Begging Letter Writers in 1816.
Some thousand applications by letters are made for charity to ladies, noblemen, and gentlemen in the metropolis; two thousand on an average were within the knowledge of one individual who was employed to make inquiries. Several persons subsist by writing letters; one woman profits by the practice, who receives a guinea a week as a legacy from a relation, and has laid out 200l. in the funds. Letters have been written by the same person in five or six different hands.
Persons who write begging letters are called twopenny-post beggars.
A man who keeps a school writes begging letters for 2d. each.
These extracts, culled here and there from a voluminous report, will suffice to give an idea of the state of mendicancy in the metropolis at the beginning of the century. The public were so shocked and startled by the systematic impostures that were brought to light that an effort was made to protect the charitable by means of an organized system of inquiry into the character, and condition of all persons who were found begging. The result of this effort was the establishment in 1818 of the now well-known
Mendicity Society.
The object of this Society was to protect noblemen, gentlemen, and other persons accustomed to dispense large sums in charity from being imposed upon by cheats and pretenders, and at the same time to provide, on behalf of the public, a police system, whose sole and special function should be the suppression of mendicancy.
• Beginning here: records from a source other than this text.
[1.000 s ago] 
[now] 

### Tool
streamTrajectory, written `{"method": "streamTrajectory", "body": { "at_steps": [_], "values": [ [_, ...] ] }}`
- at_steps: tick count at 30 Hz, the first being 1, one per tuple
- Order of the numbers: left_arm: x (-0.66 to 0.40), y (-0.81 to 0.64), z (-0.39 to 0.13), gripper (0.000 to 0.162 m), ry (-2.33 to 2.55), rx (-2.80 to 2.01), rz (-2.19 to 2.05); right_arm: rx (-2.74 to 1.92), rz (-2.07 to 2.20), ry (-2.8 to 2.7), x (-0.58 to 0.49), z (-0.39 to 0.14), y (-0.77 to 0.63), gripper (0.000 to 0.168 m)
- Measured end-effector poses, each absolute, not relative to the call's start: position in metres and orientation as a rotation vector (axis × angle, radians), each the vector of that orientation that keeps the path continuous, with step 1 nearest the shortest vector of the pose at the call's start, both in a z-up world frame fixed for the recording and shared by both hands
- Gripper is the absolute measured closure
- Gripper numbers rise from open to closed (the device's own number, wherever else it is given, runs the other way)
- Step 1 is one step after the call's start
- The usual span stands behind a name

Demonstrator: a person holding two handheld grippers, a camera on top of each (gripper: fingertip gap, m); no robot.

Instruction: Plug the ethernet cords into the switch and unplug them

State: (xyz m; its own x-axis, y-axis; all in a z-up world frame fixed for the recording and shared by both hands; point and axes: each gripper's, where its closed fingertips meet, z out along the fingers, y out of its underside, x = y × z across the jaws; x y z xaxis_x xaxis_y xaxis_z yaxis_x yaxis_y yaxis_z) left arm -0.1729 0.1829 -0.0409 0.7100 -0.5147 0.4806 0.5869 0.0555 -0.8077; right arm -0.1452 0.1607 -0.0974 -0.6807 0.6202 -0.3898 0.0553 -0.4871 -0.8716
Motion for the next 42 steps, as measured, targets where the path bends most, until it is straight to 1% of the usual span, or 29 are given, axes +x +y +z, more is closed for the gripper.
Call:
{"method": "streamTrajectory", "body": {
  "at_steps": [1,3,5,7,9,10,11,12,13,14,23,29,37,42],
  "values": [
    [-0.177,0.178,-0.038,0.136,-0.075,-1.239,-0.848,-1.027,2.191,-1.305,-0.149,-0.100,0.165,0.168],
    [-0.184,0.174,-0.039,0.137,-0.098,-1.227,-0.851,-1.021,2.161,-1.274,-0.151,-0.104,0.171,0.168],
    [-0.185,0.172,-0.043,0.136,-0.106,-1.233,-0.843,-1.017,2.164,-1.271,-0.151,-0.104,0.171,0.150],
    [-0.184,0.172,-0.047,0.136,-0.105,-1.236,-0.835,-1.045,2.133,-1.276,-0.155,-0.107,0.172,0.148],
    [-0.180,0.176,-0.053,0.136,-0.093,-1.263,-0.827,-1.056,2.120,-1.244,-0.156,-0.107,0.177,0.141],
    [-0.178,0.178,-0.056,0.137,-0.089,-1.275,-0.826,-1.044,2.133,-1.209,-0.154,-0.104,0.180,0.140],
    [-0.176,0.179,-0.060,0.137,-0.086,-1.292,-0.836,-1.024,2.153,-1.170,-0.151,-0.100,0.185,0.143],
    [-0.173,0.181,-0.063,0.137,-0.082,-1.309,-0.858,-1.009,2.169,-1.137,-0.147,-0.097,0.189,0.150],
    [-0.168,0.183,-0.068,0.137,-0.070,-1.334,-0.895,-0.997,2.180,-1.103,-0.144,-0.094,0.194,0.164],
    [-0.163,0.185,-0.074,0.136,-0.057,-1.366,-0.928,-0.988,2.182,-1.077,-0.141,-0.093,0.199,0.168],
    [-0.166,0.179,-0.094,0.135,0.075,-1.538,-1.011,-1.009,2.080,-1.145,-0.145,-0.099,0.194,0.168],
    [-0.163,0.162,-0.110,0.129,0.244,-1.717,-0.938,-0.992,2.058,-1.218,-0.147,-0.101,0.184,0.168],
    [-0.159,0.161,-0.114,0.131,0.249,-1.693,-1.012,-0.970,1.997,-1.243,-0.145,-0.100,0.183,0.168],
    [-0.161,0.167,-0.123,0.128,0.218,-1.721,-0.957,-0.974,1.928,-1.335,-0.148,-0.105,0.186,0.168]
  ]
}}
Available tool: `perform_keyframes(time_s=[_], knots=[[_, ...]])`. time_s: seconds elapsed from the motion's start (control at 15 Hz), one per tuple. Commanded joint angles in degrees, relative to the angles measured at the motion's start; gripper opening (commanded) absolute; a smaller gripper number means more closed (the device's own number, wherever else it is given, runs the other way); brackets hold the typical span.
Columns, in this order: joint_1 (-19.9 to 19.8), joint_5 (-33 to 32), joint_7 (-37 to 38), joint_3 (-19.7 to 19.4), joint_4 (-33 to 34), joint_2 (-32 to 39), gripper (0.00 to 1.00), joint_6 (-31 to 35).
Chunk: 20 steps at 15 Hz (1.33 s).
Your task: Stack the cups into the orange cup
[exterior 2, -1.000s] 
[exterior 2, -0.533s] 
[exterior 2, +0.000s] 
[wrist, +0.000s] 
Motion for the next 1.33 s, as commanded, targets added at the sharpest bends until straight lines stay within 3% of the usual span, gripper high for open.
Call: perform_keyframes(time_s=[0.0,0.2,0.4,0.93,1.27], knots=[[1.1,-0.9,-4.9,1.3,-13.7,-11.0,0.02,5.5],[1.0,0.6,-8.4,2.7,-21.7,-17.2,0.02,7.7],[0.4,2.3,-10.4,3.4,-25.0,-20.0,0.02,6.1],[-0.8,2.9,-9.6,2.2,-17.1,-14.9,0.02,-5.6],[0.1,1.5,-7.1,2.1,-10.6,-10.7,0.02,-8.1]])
The plan of the Society is as follows:—The subscribers receive printed tickets from the Society, and these they give to beggars instead of money. The ticket refers the beggar to the Society’s office, and there his case is enquired into. If he be a deserving person relief is afforded him from funds placed at the disposal of the Society by its subscribers. If he is found to be an impostor he is arrested and prosecuted at the instance of the Society. Governors of this Society may obtain tickets for distribution at any time. The annual payment of one guinea constitutes the donor a governor, and the payment of ten guineas at one time, or within one year, a governor for life. A system of inquiry into the merits of persons who are in the habit of BEGGING BY LETTER has been incorporated with the Society’s proceedings, and the following persons are entitled to refer such letters to the office for investigation, it being understood that the eventual grant of relief rests with the subscriber sending the case:—
I. All contributors to the general funds of the Society to the amount of twenty guineas.